> [Prompt]:
Check each line of the material below for "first" and copy those where it appears.

> [Exercise data]:

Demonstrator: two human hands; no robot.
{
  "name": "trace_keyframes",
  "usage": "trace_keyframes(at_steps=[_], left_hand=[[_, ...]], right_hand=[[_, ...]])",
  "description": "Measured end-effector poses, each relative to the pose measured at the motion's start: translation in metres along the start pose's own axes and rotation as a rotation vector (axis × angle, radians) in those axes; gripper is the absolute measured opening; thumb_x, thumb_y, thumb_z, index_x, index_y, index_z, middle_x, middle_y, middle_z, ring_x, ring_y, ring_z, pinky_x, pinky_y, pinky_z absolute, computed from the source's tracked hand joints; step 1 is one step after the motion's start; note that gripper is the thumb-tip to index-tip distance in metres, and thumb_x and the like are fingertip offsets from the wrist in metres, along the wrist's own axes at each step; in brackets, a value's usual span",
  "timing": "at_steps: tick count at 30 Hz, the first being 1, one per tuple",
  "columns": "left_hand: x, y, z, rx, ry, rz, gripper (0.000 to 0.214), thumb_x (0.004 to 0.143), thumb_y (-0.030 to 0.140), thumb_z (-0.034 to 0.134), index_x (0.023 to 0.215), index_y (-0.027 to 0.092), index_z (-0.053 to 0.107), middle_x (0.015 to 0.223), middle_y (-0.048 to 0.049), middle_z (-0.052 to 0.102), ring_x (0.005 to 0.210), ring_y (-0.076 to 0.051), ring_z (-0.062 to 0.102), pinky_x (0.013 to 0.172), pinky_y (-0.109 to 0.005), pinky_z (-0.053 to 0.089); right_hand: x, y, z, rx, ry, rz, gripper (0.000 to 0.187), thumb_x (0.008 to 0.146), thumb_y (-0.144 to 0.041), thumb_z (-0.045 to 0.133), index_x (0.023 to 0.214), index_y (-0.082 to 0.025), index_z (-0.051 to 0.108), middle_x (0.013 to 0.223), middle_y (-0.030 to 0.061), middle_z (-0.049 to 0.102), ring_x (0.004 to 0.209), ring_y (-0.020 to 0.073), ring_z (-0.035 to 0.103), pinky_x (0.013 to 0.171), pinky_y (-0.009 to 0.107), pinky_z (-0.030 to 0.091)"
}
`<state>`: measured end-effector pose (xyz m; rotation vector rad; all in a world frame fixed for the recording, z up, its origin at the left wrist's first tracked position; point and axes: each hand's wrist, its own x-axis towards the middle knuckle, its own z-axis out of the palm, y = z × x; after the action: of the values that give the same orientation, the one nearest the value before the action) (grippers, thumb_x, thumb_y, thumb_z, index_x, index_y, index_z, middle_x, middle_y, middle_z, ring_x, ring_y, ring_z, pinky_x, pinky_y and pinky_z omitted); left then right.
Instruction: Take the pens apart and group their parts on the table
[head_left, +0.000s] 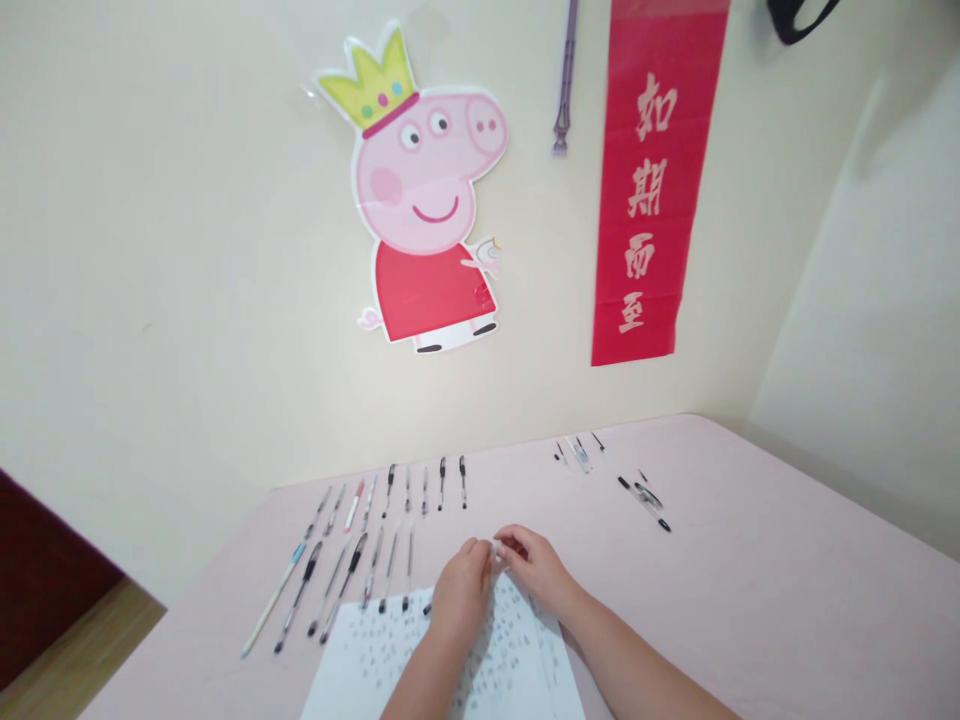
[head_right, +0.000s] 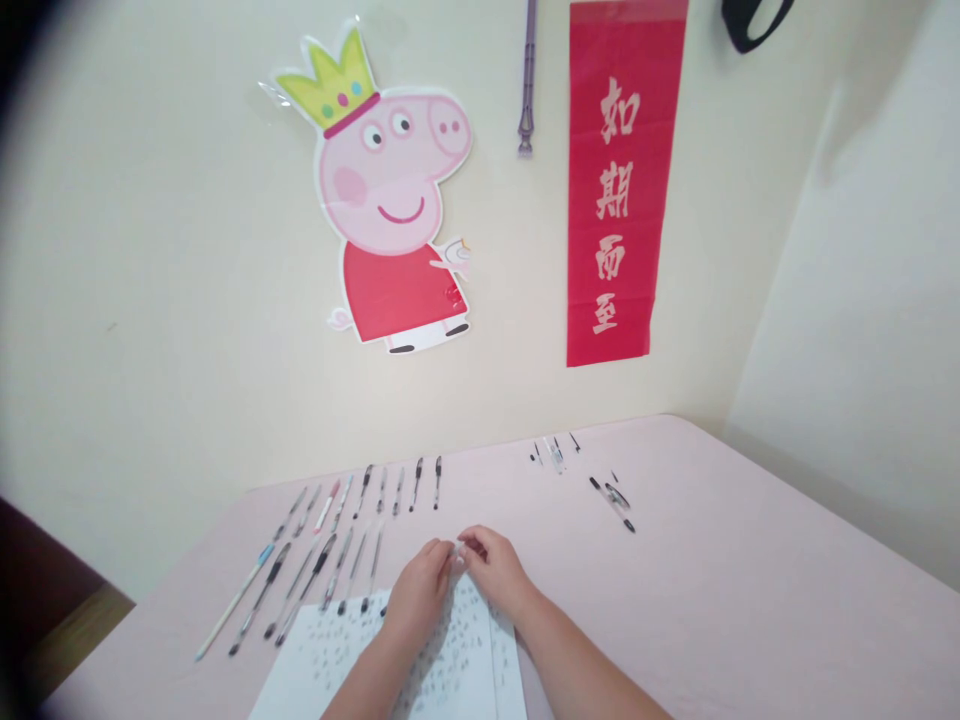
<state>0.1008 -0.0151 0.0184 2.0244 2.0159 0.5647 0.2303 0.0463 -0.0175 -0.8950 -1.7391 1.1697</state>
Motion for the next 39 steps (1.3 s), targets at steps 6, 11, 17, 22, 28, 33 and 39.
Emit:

> [Written answer]:
  "timing": "at_steps: tick count at 30 Hz, the first being 1, one per tuple",
`<state>`: measured end-effector pose (xyz m; rotation vector rad; all in a world frame fixed for the recording, z up, its origin at the left wrist's first tracked position; point and axes: each hand's wrist, its own x-axis towards the middle knuckle, its own z-axis out of the palm, y = z × x; after the action: of the values that give the same orientation, the one nearest the value before the action) (grippers, thumb_x, thumb_y, thumb_z, index_x, index_y, index_z, middle_x, middle_y, middle_z, ring_x, ring_y, ring_z, pinky_x, pinky_y and pinky_z omitted); left then right.

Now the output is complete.